Photo illustration: Brendan Lynch. Photos: Getty Images
The International Monetary Fund cut its 2026 global economic growth forecast Tuesday, warning of slower growth and higher inflation thanks to the Iran war.
Why it matters: The war and energy shock in tow has halted economic momentum — and even a rather short conflict will do real damage, it finds.
- And if it's a long-term conflict — which the forecast says is definitely possible — the damage would be even greater.
- "More attacks on critical energy facilities and the prospect of a longer shutdown of the Strait of Hormuz are raising the specter of a more significant and persistent conflagration for the global economy," the IMF states.
The big picture: IMF analyses are closely tracked by finance ministers and other global economic policymakers.

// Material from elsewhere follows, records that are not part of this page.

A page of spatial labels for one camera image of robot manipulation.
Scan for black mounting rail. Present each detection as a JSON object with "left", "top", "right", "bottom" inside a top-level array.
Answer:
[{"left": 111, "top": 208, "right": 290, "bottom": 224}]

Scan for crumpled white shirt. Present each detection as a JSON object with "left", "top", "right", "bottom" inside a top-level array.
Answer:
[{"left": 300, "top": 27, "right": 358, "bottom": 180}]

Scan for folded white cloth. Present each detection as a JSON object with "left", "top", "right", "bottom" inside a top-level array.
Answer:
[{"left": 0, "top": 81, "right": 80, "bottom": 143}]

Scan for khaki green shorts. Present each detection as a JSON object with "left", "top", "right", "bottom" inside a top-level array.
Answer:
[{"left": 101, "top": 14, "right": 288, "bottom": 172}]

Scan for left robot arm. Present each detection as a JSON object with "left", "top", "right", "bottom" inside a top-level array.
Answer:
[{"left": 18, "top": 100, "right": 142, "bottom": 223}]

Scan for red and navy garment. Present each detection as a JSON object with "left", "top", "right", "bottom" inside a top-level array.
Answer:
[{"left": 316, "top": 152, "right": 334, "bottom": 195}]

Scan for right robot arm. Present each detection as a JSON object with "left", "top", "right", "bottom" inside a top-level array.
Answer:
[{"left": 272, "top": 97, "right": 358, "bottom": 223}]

Driving the news: The fund's revised World Economic Outlook sees growth slowing to 3.1% this year — down from 3.4% in its pre-war look-ahead — and inflation rising to 4.4%.
- And even those headline figures obscure the acute damage unfolding in many countries.

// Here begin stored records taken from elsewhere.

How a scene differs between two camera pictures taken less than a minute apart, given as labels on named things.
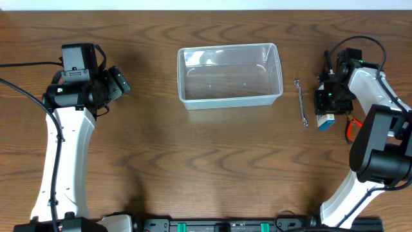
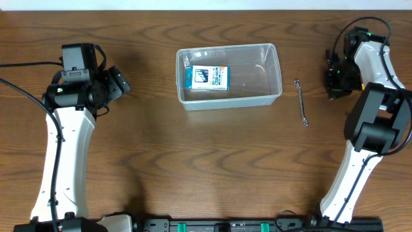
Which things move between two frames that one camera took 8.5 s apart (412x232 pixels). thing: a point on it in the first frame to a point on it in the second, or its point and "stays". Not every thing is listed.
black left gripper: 112,91 stays
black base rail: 246,224 stays
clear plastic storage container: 229,75 stays
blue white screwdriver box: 325,121 to 207,77

Threat level: It could actually get much worse. The outlook models several scenarios for the length of the conflict and its effect on energy prices:
- The short-term scenario is the 3.1% "reference" estimate. It assumes a "relatively short-lived" conflict lasting a "few more weeks," with energy commodities up 19% on an annual basis.
- The "adverse scenario" would be larger price increases that persist longer. In that case, global economic growth slows to 2.5%, and inflation rises to 5.4%.

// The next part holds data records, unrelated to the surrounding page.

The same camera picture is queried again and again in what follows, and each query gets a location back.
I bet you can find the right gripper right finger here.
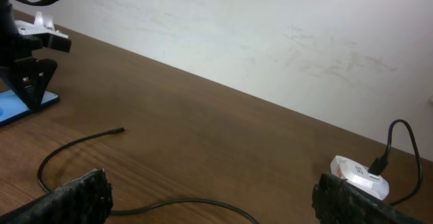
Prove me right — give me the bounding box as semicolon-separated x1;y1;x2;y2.
312;173;422;224

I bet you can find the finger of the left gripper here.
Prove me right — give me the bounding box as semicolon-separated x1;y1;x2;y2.
6;58;58;112

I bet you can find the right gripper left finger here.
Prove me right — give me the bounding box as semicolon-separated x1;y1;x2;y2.
1;169;113;224

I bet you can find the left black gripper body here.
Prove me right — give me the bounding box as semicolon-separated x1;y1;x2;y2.
1;31;72;79

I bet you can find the blue Galaxy smartphone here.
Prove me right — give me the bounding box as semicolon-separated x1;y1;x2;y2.
1;90;60;127

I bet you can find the black USB charging cable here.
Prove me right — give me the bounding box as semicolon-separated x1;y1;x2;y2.
37;118;424;224

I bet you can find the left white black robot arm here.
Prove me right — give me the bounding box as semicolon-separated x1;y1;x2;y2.
1;0;72;112

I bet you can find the white USB charger adapter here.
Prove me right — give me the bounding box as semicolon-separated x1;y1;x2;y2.
330;156;390;200

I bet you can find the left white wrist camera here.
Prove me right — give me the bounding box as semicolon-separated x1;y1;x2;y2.
15;12;69;39

- And then there's the even grimmer "severe scenario," with more damage to regional energy infrastructure and supply dislocations that extend into next year. In that case, 2026 growth plummets to 2% — and inflation hits 6.1%.
What we're watching: IMF outlines three large, connected buckets of variables that will decide how bad things get.
- 📈 High commodity prices are a "textbook negative supply shock" that raises costs for goods and services that require lots of energy — food, chemicals, shipping, you name it. The result: higher inflation and less consumer buying power.
- 🌀 These effects can be amplified as companies and workers alike try to make up their income losses. This risks an upward spiral — workers need higher wages as prices rise, which prompts businesses to further raise prices to deal with higher labor costs, and so on.
- 🏦 There could be quick changes in financial markets, such as lower asset values, in response to economic instability and central bank policies that could tighten monetary policy.
What's next: The forecast offers central banks and government policymakers guidance for managing the crisis.
- For instance, interventions like consumer energy subsidies and price caps should be well-targeted to the vulnerable and have sunsets to avoid adding large amounts of new government debt, it states.
The bottom line: "Despite the recent news of a temporary ceasefire, some damage is already done, and the downside risks remain elevated," Pierre-Olivier Gourinchas, the IMF's research director, said in a blog post alongside the report.